**Work instructions:** Set down every entry once more, character for character.

Data records
============================================================
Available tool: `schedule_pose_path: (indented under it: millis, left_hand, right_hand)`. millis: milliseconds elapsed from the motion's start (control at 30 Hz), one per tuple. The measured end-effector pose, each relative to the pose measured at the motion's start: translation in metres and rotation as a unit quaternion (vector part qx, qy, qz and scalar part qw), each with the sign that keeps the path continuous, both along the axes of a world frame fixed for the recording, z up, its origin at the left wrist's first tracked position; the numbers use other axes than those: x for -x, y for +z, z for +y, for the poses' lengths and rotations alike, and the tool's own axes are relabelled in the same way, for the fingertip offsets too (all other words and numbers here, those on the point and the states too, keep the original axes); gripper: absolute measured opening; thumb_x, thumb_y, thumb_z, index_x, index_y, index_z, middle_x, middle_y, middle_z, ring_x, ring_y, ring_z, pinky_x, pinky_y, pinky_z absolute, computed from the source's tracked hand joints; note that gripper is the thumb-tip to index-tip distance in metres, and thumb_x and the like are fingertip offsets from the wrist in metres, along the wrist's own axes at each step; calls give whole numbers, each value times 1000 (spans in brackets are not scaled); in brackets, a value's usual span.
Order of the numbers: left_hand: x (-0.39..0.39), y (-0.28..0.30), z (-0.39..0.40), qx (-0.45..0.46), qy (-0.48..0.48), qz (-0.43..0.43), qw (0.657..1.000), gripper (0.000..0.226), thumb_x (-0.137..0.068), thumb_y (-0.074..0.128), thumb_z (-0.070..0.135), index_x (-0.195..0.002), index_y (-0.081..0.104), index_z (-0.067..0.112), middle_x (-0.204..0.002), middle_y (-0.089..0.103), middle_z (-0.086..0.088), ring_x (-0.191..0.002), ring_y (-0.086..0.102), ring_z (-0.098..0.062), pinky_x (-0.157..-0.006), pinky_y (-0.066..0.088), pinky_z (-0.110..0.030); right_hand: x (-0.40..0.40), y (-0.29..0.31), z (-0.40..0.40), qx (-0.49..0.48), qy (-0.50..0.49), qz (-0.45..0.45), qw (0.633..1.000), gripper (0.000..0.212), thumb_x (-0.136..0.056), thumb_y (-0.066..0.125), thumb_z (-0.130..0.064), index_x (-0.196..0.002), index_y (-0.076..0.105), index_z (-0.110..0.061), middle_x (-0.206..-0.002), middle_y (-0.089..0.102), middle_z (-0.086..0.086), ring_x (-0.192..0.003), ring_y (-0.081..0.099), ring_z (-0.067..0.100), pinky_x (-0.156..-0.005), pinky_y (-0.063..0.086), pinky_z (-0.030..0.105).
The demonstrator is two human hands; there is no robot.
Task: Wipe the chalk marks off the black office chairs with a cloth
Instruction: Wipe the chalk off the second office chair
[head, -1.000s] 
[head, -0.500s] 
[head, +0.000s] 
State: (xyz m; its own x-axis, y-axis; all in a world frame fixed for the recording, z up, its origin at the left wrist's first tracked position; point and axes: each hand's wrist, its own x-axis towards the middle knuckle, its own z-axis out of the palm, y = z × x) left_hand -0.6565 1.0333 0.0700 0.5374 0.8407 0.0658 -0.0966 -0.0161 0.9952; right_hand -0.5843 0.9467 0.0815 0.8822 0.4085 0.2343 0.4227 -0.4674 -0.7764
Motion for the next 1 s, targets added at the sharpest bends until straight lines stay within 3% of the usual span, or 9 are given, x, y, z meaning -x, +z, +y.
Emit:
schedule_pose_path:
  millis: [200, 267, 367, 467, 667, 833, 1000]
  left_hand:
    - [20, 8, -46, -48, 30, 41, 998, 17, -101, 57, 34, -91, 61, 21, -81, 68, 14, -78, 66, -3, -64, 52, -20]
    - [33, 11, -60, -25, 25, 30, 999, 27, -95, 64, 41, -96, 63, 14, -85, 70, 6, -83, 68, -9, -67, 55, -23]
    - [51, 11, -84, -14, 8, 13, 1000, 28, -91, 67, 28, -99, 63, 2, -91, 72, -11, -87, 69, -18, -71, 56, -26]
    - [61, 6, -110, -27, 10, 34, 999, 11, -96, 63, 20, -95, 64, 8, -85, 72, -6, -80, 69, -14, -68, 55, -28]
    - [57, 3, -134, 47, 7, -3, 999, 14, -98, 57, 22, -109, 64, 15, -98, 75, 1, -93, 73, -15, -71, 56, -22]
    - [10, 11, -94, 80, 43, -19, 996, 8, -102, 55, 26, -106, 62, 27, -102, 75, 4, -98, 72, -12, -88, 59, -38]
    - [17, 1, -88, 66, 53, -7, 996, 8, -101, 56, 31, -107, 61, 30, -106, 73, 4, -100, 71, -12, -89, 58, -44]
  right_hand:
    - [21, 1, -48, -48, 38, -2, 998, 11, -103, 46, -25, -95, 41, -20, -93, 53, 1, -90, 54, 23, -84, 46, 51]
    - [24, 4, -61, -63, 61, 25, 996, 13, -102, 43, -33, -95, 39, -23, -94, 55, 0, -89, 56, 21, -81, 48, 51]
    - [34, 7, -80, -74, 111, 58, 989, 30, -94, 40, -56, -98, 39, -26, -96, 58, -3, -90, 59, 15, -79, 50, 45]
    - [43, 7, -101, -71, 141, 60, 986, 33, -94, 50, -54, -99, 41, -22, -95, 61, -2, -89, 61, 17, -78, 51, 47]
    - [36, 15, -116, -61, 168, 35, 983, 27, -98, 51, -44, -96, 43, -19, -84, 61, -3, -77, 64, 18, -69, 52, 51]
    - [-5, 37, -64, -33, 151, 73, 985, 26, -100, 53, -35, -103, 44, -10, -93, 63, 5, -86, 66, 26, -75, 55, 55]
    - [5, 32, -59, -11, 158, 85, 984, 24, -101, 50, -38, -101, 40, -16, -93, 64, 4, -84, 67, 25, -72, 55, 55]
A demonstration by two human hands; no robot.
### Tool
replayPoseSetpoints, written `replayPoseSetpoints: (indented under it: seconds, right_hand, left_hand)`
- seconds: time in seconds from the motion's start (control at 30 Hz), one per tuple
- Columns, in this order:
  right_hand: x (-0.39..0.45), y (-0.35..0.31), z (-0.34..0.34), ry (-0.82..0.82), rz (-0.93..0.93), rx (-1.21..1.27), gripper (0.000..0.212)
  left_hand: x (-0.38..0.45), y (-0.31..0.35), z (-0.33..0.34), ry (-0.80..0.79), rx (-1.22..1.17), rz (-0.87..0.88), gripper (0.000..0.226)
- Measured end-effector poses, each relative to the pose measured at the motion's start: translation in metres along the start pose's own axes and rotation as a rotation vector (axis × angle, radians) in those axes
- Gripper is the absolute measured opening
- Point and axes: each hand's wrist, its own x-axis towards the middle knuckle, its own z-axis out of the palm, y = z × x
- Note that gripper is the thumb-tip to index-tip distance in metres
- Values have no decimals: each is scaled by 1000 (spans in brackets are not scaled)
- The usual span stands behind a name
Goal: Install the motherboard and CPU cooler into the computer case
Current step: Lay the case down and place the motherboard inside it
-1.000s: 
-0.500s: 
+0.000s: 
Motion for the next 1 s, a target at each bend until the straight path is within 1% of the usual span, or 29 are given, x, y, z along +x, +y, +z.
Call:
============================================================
**Completed task:**
Available tool: `schedule_pose_path: (indented under it: millis, left_hand, right_hand)`. millis: milliseconds elapsed from the motion's start (control at 30 Hz), one per tuple. The measured end-effector pose, each relative to the pose measured at the motion's start: translation in metres and rotation as a unit quaternion (vector part qx, qy, qz and scalar part qw), each with the sign that keeps the path continuous, both along the axes of a world frame fixed for the recording, z up, its origin at the left wrist's first tracked position; the numbers use other axes than those: x for -x, y for +z, z for +y, for the poses' lengths and rotations alike, and the tool's own axes are relabelled in the same way, for the fingertip offsets too (all other words and numbers here, those on the point and the states too, keep the original axes); gripper: absolute measured opening; thumb_x, thumb_y, thumb_z, index_x, index_y, index_z, middle_x, middle_y, middle_z, ring_x, ring_y, ring_z, pinky_x, pinky_y, pinky_z absolute, computed from the source's tracked hand joints; note that gripper is the thumb-tip to index-tip distance in metres, and thumb_x and the like are fingertip offsets from the wrist in metres, along the wrist's own axes at each step; calls give whole numbers, each value times 1000 (spans in brackets are not scaled); in brackets, a value's usual span.
Order of the numbers: left_hand: x (-0.39..0.39), y (-0.28..0.30), z (-0.39..0.40), qx (-0.45..0.46), qy (-0.48..0.48), qz (-0.43..0.43), qw (0.657..1.000), gripper (0.000..0.226), thumb_x (-0.137..0.068), thumb_y (-0.074..0.128), thumb_z (-0.070..0.135), index_x (-0.195..0.002), index_y (-0.081..0.104), index_z (-0.067..0.112), middle_x (-0.204..0.002), middle_y (-0.089..0.103), middle_z (-0.086..0.088), ring_x (-0.191..0.002), ring_y (-0.086..0.102), ring_z (-0.098..0.062), pinky_x (-0.157..-0.006), pinky_y (-0.066..0.088), pinky_z (-0.110..0.030); right_hand: x (-0.40..0.40), y (-0.29..0.31), z (-0.40..0.40), qx (-0.49..0.48), qy (-0.50..0.49), qz (-0.45..0.45), qw (0.633..1.000), gripper (0.000..0.212), thumb_x (-0.136..0.056), thumb_y (-0.066..0.125), thumb_z (-0.130..0.064), index_x (-0.196..0.002), index_y (-0.076..0.105), index_z (-0.110..0.061), middle_x (-0.206..-0.002), middle_y (-0.089..0.102), middle_z (-0.086..0.086), ring_x (-0.192..0.003), ring_y (-0.081..0.099), ring_z (-0.067..0.100), pinky_x (-0.156..-0.005), pinky_y (-0.063..0.086), pinky_z (-0.030..0.105).
The demonstrator is two human hands; there is no robot.
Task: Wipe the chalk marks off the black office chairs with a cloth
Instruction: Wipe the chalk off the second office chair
[head, -1.000s] 
[head, -0.500s] 
[head, +0.000s] 
State: (xyz m; its own x-axis, y-axis; all in a world frame fixed for the recording, z up, its origin at the left wrist's first tracked position; point and axes: each hand's wrist, its own x-axis towards the middle knuckle, its own z-axis out of the palm, y = z × x) left_hand -0.6565 1.0333 0.0700 0.5374 0.8407 0.0658 -0.0966 -0.0161 0.9952; right_hand -0.5843 0.9467 0.0815 0.8822 0.4085 0.2343 0.4227 -0.4674 -0.7764
Motion for the next 1 s, targets added at the sharpest bends until straight lines stay within 3% of the usual span, or 9 are given, x, y, z meaning -x, +z, +y.
Emit:
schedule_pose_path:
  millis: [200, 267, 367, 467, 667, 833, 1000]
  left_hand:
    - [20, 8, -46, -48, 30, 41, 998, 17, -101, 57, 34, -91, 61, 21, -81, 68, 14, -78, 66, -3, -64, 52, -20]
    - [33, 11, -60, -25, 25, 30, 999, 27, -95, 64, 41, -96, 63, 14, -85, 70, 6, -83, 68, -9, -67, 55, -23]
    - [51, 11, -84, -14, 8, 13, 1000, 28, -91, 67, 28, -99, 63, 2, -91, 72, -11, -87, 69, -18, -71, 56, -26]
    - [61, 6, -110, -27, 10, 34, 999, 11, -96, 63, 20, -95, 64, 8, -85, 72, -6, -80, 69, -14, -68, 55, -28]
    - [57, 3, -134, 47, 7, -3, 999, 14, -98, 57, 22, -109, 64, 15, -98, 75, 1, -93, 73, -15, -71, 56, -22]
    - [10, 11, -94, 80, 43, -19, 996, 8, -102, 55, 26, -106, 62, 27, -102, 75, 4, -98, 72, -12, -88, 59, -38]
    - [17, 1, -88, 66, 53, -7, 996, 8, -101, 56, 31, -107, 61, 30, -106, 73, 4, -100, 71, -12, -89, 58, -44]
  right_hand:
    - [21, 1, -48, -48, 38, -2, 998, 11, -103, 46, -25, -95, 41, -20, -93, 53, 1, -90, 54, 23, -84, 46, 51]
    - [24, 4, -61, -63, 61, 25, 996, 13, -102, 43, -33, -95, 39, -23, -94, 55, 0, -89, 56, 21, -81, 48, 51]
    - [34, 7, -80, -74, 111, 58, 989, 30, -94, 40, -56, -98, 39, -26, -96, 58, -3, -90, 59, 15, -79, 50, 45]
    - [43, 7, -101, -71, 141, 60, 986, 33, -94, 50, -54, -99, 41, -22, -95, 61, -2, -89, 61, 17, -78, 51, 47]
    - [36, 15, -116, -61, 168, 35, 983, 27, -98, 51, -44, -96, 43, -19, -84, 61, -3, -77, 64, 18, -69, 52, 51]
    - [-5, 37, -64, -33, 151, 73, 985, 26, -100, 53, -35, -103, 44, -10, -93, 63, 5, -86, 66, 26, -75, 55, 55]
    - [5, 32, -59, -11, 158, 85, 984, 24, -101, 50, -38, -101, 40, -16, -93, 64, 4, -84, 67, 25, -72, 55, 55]
A demonstration by two human hands; no robot.
### Tool
replayPoseSetpoints, written `replayPoseSetpoints: (indented under it: seconds, right_hand, left_hand)`
- seconds: time in seconds from the motion's start (control at 30 Hz), one per tuple
- Columns, in this order:
  right_hand: x (-0.39..0.45), y (-0.35..0.31), z (-0.34..0.34), ry (-0.82..0.82), rz (-0.93..0.93), rx (-1.21..1.27), gripper (0.000..0.212)
  left_hand: x (-0.38..0.45), y (-0.31..0.35), z (-0.33..0.34), ry (-0.80..0.79), rx (-1.22..1.17), rz (-0.87..0.88), gripper (0.000..0.226)
- Measured end-effector poses, each relative to the pose measured at the motion's start: translation in metres along the start pose's own axes and rotation as a rotation vector (axis × angle, radians) in those axes
- Gripper is the absolute measured opening
- Point and axes: each hand's wrist, its own x-axis towards the middle knuckle, its own z-axis out of the palm, y = z × x
- Note that gripper is the thumb-tip to index-tip distance in metres
- Values have no decimals: each is scaled by 1000 (spans in brackets are not scaled)
- The usual span stands behind a name
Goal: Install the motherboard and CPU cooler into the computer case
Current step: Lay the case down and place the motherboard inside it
-1.000s: 
-0.500s: 
+0.000s: 
Motion for the next 1 s, a target at each bend until the straight path is within 1% of the usual span, or 29 are given, x, y, z along +x, +y, +z.
Call:

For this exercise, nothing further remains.